Task brief ->
Repeat, word for word and with nothing added, each line from the one containing "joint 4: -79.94" to the final line of the data, keeping both ends. Pictures are not part of the copy.

Information provided ->
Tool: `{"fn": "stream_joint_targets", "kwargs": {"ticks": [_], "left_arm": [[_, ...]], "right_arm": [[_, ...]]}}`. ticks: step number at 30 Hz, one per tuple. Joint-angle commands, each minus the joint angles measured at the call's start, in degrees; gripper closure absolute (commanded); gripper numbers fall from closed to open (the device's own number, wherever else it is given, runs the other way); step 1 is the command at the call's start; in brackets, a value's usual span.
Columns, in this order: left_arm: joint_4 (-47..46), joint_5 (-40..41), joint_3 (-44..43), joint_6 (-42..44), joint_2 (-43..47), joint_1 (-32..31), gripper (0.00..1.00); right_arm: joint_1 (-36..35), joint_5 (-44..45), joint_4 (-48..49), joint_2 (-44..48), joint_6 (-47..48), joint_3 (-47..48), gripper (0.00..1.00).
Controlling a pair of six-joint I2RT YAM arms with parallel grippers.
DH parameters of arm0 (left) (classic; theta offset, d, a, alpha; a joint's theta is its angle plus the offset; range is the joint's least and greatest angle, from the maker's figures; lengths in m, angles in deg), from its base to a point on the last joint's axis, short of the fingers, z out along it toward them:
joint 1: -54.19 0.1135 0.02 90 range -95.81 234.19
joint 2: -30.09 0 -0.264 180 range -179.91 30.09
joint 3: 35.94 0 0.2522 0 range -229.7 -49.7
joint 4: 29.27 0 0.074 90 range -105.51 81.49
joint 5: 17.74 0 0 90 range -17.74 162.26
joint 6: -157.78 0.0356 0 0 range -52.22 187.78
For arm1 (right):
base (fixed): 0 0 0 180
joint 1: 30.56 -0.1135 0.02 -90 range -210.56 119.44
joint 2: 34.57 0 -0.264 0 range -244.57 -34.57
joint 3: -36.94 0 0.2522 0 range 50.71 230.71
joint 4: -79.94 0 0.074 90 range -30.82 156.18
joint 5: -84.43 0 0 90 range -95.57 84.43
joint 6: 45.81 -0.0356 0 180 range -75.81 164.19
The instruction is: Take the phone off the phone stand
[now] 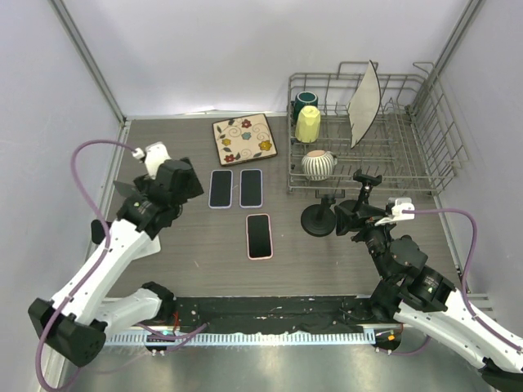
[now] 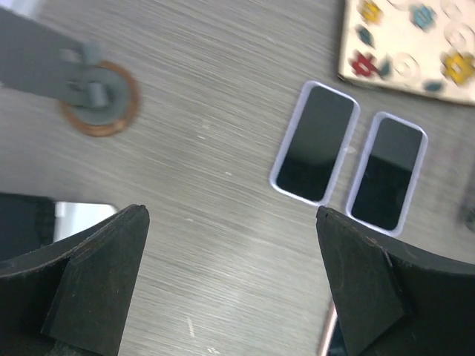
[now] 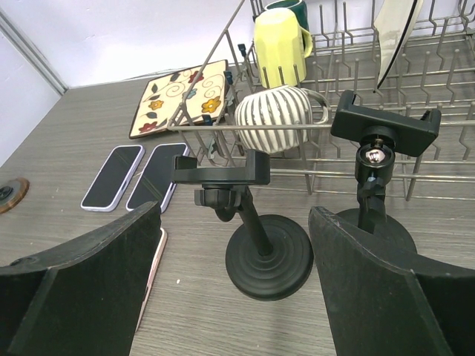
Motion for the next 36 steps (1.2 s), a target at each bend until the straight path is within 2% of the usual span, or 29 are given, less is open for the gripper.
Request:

Solution below ->
joint 4: -79.94 0 0.074 90 range -30.82 156.18
joint 5: -84.43 0 0 90 range -95.57 84.43
joint 6: 45.81 -0.0356 0 180 range -75.81 164.19
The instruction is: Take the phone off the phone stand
[now] 
[now] 
[now] 
Motion for the next 36 steps (1.2 s), a target at each bend until the straight path is within 2% of the usual span, or 29 are given, less is open for the gripper.
Request:

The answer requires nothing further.